* Task objective:
Search the listing for the string "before" and copy every line that contains it.

* Extracted records:
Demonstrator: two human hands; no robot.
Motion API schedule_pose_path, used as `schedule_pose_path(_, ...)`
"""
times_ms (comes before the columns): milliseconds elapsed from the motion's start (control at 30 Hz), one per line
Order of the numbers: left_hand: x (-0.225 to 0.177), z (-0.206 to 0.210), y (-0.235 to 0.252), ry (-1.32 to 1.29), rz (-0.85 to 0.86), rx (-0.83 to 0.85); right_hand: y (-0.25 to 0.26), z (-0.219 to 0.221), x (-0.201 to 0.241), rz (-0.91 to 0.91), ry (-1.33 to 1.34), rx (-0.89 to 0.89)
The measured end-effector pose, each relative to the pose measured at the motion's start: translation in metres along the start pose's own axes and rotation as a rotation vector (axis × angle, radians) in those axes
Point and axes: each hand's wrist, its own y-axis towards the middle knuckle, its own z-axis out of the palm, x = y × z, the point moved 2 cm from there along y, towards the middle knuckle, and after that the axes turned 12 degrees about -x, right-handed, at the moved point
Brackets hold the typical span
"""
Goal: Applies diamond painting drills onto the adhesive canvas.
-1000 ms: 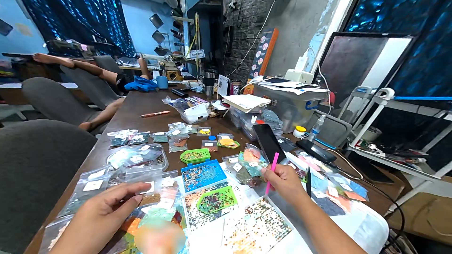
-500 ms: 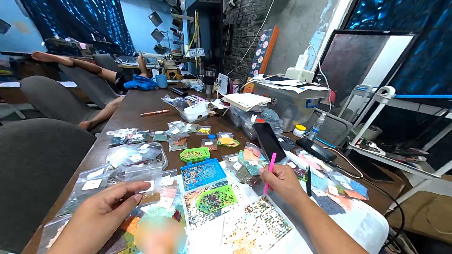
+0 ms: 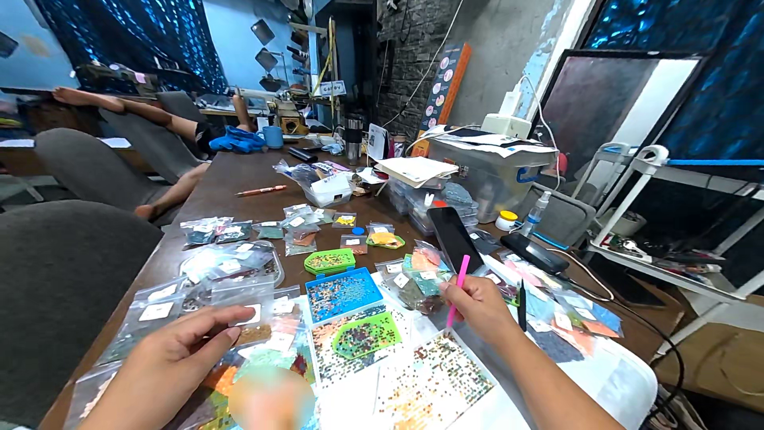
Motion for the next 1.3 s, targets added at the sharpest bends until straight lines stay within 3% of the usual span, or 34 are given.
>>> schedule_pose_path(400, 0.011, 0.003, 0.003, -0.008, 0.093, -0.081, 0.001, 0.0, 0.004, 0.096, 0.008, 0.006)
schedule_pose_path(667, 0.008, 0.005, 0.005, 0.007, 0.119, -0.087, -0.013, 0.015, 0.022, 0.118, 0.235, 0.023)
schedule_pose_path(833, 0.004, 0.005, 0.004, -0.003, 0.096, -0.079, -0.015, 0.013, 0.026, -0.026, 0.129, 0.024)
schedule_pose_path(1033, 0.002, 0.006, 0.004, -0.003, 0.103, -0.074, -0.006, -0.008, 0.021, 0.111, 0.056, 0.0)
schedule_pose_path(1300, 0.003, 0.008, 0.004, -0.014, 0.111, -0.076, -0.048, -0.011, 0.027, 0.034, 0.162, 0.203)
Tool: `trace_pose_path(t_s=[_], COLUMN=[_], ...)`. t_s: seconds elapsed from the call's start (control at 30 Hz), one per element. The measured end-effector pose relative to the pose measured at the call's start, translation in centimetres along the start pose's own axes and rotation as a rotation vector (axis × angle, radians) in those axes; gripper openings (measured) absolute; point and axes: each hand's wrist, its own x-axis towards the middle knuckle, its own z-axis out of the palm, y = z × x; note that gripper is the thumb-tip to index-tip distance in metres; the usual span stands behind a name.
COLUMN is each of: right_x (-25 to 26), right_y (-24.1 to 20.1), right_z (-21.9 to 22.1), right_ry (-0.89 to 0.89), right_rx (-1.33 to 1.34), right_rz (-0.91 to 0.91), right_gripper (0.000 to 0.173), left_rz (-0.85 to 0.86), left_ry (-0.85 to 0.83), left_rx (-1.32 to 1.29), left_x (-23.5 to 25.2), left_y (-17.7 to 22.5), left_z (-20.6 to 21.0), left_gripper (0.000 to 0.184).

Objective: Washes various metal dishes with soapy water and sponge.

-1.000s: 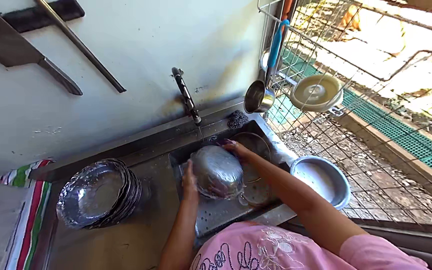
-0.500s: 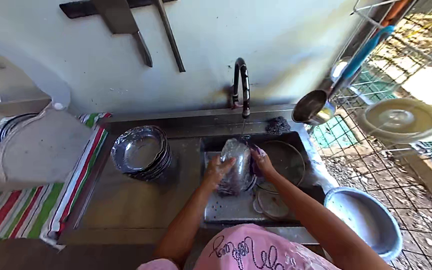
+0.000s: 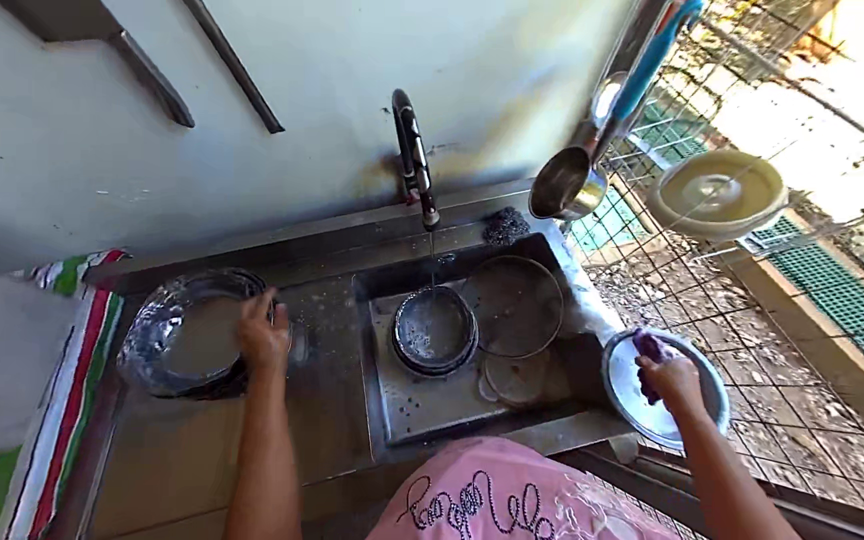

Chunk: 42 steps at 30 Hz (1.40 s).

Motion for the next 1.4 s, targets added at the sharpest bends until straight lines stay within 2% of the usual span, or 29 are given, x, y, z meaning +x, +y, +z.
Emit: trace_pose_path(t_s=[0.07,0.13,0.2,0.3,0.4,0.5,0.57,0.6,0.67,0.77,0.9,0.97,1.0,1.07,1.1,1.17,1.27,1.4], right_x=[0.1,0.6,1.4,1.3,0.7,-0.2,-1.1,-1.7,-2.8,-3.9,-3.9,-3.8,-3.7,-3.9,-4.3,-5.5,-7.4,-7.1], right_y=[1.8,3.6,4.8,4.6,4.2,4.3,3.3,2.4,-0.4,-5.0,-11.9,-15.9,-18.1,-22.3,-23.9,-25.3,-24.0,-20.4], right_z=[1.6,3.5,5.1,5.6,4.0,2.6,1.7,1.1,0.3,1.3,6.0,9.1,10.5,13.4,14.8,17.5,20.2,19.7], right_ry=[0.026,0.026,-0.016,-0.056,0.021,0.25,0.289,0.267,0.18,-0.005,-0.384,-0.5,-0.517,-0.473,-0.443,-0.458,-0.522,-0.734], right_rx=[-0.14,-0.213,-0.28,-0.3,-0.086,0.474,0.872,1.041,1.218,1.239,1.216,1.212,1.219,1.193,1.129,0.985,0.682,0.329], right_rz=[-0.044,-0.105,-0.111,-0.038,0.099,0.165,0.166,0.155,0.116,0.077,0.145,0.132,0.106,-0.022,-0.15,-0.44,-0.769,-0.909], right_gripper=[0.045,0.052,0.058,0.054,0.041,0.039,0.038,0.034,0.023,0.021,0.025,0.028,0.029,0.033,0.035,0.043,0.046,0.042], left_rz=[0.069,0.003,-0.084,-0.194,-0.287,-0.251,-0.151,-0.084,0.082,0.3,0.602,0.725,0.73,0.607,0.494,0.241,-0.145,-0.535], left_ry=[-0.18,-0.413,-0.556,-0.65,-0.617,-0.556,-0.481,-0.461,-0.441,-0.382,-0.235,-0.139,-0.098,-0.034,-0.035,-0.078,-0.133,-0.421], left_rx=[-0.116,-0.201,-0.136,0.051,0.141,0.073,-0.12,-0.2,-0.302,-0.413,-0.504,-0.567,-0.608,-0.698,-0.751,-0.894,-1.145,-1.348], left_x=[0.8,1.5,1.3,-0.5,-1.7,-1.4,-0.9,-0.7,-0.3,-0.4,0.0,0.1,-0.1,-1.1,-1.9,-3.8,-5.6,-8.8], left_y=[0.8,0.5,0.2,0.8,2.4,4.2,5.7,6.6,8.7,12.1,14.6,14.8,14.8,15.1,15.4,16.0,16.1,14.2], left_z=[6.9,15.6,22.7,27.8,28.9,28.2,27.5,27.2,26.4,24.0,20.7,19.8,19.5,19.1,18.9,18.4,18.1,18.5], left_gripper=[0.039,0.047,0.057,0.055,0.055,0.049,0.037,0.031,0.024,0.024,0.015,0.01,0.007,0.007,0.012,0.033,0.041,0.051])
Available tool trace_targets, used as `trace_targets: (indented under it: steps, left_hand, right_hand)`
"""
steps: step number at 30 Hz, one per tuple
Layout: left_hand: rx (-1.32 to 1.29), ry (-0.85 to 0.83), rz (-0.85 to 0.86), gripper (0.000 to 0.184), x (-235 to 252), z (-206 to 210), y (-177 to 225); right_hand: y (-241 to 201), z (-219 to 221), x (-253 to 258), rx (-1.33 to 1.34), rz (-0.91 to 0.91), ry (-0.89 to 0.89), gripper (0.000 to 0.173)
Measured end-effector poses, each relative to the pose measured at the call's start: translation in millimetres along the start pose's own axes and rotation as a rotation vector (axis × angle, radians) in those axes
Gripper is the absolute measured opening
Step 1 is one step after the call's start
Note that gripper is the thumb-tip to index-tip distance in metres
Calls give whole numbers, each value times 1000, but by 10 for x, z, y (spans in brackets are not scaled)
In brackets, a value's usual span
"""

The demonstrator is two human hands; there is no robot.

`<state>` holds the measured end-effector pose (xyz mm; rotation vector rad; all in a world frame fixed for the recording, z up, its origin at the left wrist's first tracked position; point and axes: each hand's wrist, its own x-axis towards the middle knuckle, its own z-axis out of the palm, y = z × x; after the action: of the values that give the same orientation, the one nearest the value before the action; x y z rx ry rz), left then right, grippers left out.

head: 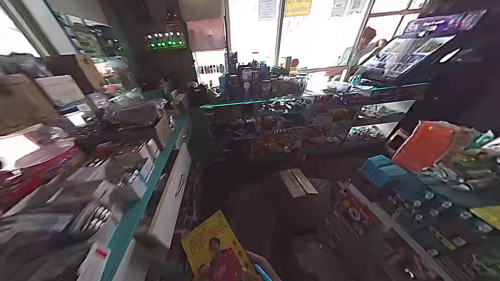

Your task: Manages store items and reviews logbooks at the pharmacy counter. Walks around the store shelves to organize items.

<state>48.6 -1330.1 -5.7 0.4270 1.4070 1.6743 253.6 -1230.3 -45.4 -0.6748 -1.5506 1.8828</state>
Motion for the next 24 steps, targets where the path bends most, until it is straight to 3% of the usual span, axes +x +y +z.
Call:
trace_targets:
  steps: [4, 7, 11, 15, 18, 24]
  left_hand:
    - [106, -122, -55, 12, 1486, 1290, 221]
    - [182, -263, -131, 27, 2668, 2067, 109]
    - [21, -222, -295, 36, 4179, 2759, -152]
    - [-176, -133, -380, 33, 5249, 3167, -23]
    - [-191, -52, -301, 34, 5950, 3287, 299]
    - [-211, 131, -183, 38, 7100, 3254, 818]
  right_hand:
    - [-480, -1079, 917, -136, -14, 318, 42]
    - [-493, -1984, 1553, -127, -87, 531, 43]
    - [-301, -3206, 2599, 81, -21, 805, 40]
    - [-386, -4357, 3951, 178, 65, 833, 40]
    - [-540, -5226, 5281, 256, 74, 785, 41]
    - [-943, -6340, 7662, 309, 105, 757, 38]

* Exercise answer:
times_ms (comes before the columns): milliseconds elapsed from the motion's start (control at 30 Hz), one per line
`<state>` holds the measured end-effector pose (xyz mm; rotation vector rad; all in a world frame fixed for the recording, z up, its origin at the left wrist's first tracked position; point and axes: each hand's wrist, its own x-axis towards the middle knuckle, its own z-axis out of the palm, y = z × x; after the action: of the values that give the same orientation, the one nearest the value before the action; x y z rx ry rz), left then right, grippers left out.

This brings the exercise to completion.